Disaster Recovery for the Pragmatic CTO: Sovereign Data & Low RTO

Hope is not a strategy. If your entire continuity plan rests on a nightly tarball stored in an S3 bucket in Frankfurt, you aren't preparing for disaster; you are preparing for a résumé update. In the wake of Schrems II and the tightening grip of Datatilsynet (The Norwegian Data Protection Authority), the old playbook of "just push it to US-owned cloud storage" is legally radioactive.

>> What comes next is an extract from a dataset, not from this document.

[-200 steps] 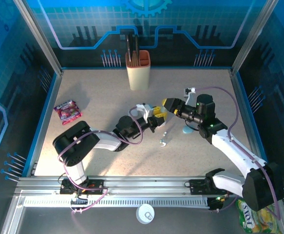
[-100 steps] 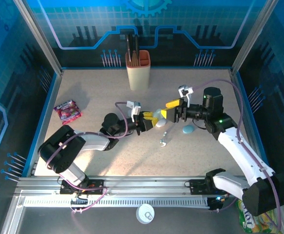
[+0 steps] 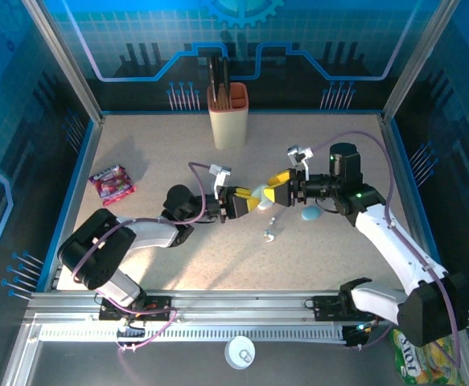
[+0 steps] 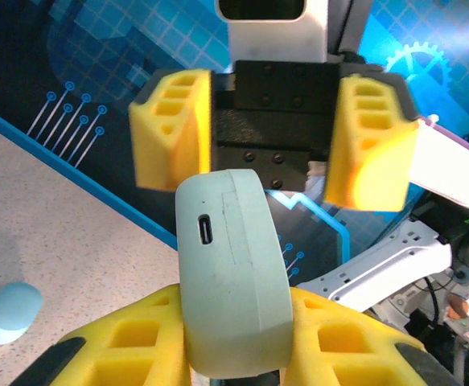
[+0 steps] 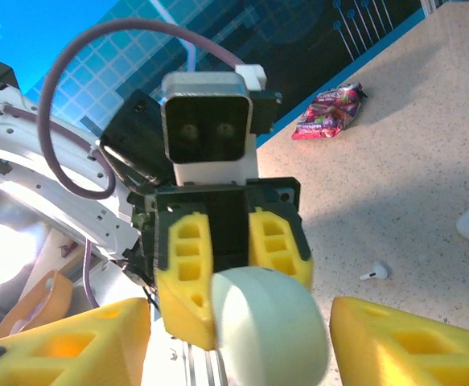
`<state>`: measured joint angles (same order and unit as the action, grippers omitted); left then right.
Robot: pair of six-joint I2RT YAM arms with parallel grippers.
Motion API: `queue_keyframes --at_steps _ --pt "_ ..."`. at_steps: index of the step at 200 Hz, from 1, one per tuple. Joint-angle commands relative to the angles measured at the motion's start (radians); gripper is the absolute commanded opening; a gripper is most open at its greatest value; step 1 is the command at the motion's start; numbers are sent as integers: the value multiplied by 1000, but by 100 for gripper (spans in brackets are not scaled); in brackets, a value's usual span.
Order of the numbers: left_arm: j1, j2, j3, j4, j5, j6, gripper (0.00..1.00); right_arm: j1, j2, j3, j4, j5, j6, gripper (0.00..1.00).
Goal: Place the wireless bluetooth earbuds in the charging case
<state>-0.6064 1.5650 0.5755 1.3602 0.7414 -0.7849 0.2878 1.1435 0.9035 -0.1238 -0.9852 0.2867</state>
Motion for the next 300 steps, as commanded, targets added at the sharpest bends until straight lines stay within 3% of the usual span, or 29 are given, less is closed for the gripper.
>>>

We are operating in a reality where fiber cuts, hardware failure, and ransomware are statistical certainties. For Norwegian businesses, the challenge is dual: maintain low latency access via NIX (Norwegian Internet Exchange) while ensuring data never crosses borders it shouldn't.

This is not a high-level overview. This is a technical blueprint for architecting a Hot-Warm disaster recovery site using standard tools available in 2024: WireGuard, PostgreSQL 16 Streaming Replication, and ZFS. We will implement this assuming a primary site in Oslo and a failover node on a high-performance CoolVDS instance.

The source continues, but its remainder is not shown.